───── GIVEN INFORMATION
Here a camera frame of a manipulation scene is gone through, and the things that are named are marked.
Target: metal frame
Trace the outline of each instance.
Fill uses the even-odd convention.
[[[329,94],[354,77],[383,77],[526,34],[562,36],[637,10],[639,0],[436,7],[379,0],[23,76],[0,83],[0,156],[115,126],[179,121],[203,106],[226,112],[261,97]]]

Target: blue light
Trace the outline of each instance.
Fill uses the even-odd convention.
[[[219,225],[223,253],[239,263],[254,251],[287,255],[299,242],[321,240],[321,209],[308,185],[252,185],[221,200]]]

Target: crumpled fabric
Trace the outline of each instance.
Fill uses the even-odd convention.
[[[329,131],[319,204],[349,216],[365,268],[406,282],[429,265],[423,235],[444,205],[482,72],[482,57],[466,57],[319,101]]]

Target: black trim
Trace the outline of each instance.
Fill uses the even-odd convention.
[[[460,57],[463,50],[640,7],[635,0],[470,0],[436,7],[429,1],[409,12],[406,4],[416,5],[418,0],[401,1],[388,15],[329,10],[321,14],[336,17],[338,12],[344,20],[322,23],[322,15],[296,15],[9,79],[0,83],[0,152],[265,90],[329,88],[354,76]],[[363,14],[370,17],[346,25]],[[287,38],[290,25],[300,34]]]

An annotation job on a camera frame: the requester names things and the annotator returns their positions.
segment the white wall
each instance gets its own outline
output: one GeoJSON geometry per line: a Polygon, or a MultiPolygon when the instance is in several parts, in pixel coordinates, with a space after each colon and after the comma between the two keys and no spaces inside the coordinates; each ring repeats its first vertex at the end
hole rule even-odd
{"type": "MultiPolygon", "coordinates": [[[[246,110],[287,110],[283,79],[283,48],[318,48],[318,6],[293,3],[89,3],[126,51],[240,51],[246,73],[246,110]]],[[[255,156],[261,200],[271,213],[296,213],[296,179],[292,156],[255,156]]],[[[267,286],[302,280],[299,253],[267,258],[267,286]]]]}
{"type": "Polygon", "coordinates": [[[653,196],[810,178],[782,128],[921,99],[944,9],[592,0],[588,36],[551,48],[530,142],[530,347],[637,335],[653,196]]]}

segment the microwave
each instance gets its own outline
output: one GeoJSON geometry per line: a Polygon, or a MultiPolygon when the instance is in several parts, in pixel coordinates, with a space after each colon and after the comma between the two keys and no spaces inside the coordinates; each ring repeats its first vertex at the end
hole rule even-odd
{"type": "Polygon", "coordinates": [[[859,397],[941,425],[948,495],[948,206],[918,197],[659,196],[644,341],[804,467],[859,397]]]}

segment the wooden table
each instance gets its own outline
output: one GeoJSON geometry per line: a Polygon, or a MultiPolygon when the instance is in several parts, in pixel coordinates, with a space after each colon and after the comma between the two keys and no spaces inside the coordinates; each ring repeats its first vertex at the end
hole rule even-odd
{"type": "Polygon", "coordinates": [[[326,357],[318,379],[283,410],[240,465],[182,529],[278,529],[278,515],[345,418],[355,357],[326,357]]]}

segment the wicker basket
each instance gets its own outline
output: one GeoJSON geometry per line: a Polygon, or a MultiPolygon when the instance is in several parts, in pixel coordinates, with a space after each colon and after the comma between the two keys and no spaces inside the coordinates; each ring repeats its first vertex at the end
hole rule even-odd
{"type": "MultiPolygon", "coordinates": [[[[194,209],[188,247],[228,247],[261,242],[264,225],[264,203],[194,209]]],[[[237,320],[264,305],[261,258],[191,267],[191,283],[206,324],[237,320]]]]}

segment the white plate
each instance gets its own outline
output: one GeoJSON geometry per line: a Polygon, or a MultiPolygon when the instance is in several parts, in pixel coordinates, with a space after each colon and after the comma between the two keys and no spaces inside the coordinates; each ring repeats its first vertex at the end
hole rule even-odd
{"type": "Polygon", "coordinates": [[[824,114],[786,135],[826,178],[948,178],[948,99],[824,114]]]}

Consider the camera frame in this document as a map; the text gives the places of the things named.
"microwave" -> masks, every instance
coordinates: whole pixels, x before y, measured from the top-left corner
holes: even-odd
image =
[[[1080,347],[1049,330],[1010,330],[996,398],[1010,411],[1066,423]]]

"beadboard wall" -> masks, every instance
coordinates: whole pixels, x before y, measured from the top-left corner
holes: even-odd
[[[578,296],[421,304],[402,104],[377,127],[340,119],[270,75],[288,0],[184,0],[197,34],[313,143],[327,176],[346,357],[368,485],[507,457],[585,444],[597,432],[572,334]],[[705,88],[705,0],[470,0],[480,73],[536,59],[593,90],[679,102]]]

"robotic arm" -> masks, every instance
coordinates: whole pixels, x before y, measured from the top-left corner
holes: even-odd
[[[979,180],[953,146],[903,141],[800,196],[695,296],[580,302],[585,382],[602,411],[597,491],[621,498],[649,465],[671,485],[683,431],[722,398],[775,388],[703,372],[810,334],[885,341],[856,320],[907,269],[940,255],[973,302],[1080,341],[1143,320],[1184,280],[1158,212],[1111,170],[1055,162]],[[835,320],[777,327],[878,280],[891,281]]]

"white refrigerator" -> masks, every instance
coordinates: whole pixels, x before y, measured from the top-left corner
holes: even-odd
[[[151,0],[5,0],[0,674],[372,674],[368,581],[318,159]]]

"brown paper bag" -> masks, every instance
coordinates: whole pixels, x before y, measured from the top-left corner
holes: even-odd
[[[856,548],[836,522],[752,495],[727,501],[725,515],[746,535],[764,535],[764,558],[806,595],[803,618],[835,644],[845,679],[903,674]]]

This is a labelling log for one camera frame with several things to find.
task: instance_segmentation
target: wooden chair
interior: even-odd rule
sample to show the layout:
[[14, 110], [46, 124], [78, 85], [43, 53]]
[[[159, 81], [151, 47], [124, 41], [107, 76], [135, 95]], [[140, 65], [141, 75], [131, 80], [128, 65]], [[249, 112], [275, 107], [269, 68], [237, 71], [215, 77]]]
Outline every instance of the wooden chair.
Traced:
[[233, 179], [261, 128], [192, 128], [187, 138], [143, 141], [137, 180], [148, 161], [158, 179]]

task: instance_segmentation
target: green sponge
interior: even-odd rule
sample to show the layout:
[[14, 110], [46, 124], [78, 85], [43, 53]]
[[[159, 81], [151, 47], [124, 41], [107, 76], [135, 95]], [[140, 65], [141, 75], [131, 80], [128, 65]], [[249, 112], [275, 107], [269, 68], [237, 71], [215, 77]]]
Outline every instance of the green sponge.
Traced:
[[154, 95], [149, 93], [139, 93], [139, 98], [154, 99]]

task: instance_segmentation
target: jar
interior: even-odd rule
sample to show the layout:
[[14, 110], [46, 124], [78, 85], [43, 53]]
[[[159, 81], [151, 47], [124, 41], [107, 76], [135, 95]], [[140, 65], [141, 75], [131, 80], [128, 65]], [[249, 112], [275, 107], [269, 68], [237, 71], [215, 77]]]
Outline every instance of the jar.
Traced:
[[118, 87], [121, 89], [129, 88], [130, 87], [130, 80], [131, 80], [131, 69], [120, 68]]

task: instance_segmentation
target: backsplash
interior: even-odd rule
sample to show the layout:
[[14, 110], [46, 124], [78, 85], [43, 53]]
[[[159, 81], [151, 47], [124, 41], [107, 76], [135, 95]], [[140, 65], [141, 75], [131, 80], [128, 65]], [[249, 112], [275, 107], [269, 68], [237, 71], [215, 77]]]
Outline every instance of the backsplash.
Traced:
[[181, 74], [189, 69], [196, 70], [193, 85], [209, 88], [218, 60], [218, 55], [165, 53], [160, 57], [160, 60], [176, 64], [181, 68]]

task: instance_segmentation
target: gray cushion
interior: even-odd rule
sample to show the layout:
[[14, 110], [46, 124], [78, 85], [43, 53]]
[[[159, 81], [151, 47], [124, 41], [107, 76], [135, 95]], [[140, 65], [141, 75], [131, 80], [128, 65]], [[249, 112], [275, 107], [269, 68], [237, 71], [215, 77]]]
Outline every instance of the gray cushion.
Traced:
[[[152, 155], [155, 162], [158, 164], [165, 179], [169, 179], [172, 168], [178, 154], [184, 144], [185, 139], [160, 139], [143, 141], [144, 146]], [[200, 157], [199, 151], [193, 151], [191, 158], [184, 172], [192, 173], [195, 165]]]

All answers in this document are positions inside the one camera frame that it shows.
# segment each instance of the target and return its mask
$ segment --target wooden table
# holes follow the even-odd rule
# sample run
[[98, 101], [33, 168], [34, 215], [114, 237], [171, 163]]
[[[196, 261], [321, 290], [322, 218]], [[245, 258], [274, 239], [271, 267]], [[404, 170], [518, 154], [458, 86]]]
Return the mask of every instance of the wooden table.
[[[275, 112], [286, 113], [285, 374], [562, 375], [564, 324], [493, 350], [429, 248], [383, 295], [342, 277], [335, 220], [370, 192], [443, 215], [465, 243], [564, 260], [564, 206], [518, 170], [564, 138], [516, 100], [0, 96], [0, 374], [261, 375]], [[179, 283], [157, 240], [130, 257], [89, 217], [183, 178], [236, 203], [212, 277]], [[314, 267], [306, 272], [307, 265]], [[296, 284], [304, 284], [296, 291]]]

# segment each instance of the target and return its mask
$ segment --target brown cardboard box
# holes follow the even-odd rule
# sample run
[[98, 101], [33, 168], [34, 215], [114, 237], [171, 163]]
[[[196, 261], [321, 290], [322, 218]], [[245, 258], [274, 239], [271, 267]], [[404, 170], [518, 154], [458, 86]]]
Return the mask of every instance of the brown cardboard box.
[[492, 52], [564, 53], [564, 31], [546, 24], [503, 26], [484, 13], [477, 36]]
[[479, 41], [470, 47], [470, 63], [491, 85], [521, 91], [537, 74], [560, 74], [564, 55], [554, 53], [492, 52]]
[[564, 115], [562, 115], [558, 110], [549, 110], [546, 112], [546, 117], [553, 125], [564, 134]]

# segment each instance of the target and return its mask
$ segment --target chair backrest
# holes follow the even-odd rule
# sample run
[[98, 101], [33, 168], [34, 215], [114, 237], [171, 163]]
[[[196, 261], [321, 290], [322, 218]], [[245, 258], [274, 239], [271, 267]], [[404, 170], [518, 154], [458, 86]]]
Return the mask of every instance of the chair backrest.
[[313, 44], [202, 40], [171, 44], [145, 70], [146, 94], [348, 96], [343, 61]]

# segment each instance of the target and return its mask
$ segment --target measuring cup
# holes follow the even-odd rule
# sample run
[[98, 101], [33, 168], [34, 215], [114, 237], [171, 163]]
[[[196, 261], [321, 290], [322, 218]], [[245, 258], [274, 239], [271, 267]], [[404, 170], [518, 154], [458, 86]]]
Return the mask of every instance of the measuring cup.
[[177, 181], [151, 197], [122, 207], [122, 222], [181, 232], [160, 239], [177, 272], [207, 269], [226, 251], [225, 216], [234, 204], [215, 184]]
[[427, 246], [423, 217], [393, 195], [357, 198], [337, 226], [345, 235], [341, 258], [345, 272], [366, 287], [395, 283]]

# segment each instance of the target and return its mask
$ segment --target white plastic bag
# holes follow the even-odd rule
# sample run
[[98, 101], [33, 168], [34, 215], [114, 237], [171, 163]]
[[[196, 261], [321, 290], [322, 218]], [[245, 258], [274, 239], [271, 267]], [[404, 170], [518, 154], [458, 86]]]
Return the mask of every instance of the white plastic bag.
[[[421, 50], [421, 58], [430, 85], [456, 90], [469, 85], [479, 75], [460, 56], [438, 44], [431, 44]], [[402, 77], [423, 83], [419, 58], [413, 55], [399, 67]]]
──────────
--- WORK ITEM ---
Lines holding "gray": copy each one from the records above.

--- SOLUTION BELOW ---
target: gray cushion
Outline every instance of the gray cushion.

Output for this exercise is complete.